Data preparation pipeline: preprocessing raw datasets, tokenizing them, and computing statistics for datamix creation.
data/
├── processing/ # 50+ dataset-specific preprocessing scripts
│ ├── pretraining # All datasets used during pretraining
│ │ ├── utils.py # Shared utilities (create_executor, create_parser, ...)
│ │ ├── web_utils.py # Web data pipeline (deduplication, PII, robots.txt, ...)
│ │ ├── fineweb2.py # FineWeb-2 dataset
│ │ ├── starcoder_data.py # StarCoder code dataset
│ │ ├── gallica.py # French Gallica library dataset
│ │ ├── dclm.py # DCLM dataset
│ │ └── ... # One script per dataset source
│ └── postraining # # All datasets used during posttraining
│ ├── utils.py # Shared utilities (create_executor, create_parser, ...)
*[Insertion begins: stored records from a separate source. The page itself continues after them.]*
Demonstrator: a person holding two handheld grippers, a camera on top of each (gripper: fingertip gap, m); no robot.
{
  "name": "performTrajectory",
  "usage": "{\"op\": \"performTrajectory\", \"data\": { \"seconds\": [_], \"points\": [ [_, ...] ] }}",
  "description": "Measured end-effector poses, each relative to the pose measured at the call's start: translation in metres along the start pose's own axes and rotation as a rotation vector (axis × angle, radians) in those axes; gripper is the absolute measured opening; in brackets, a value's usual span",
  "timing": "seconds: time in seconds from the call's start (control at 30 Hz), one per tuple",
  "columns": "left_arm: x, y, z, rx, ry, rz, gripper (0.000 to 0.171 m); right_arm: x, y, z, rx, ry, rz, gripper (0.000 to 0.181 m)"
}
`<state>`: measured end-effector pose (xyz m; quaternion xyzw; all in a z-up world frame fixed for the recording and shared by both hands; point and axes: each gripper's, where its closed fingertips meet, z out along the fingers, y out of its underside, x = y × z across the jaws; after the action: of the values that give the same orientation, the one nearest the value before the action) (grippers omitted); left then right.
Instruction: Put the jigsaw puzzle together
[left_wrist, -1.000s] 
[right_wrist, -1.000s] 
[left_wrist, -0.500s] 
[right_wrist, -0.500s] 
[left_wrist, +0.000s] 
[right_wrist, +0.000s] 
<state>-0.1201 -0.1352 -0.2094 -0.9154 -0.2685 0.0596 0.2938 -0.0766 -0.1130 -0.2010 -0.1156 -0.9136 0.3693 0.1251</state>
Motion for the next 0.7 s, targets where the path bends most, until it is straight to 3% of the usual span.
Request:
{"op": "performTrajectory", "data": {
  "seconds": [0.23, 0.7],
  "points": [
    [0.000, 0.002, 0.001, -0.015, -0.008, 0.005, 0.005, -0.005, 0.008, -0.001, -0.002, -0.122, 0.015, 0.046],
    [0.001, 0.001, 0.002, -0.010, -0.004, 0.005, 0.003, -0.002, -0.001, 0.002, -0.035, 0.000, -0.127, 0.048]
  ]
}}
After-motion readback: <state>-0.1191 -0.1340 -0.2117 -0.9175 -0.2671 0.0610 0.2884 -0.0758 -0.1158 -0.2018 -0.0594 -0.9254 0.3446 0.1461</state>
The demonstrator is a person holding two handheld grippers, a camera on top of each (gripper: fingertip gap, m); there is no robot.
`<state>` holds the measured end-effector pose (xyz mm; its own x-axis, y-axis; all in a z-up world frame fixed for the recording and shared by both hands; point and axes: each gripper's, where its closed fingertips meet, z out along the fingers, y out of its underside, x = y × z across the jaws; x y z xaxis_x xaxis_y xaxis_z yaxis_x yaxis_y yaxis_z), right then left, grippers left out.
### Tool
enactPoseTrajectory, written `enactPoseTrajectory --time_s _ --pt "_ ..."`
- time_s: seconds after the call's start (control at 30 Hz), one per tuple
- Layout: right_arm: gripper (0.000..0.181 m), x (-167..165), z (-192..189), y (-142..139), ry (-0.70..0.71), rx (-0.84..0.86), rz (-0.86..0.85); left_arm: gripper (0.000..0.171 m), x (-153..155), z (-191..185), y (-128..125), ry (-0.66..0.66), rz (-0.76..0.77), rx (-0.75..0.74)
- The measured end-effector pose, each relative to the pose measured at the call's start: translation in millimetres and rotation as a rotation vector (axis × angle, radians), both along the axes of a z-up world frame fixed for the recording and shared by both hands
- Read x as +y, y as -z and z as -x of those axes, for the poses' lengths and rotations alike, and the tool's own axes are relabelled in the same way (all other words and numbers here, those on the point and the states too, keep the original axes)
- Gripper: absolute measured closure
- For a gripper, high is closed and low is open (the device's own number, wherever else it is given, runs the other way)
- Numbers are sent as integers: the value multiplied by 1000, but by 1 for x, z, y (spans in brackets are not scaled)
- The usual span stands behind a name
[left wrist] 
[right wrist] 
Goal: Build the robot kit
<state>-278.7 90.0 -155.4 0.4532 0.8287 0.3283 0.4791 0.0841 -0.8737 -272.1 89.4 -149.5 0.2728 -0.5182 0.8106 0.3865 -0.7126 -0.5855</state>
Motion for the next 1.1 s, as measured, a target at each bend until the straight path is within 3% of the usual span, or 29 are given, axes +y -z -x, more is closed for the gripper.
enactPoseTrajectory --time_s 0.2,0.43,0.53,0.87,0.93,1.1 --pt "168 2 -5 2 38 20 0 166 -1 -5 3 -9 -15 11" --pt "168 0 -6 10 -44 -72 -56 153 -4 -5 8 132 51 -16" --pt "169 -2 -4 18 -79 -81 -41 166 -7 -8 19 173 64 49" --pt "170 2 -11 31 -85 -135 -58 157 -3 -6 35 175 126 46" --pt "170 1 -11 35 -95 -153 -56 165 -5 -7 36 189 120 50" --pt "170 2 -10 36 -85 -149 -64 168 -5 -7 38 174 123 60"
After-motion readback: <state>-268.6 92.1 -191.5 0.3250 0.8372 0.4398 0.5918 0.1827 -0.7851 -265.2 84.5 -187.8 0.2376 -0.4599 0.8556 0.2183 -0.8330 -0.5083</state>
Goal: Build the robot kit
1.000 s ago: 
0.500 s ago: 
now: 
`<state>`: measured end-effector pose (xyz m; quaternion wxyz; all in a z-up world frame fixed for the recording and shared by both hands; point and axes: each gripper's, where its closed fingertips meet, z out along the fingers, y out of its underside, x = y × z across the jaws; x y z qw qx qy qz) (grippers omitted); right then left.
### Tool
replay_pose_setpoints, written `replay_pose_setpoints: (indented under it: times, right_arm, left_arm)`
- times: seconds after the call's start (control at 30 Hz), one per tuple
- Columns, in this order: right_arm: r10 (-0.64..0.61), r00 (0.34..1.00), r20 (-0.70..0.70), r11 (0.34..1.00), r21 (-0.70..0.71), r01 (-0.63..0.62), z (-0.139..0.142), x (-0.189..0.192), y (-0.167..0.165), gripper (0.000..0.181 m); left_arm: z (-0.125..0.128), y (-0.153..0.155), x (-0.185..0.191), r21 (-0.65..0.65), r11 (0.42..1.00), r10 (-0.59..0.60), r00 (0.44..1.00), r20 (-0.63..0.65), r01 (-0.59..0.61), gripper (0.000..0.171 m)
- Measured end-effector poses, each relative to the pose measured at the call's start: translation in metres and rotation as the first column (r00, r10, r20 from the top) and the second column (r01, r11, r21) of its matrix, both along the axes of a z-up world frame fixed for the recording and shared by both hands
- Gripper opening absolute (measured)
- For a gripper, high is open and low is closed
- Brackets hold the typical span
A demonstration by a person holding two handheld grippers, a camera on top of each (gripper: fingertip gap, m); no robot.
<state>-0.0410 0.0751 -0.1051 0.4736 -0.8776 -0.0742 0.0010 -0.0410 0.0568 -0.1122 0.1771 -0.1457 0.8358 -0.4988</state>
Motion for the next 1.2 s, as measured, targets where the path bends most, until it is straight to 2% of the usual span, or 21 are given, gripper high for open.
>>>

│ └── ... # One script per dataset source
├── tokenization/ # Tokenization and statistics
│ ├── run_tokenization.py # Main tokenization script (submits one SLURM job per dataset)
│ ├── merge_stats.py # Merge per-file statistics
│ ├── create_datamix.py # Generate datamix JSON from statistics
│ └── ...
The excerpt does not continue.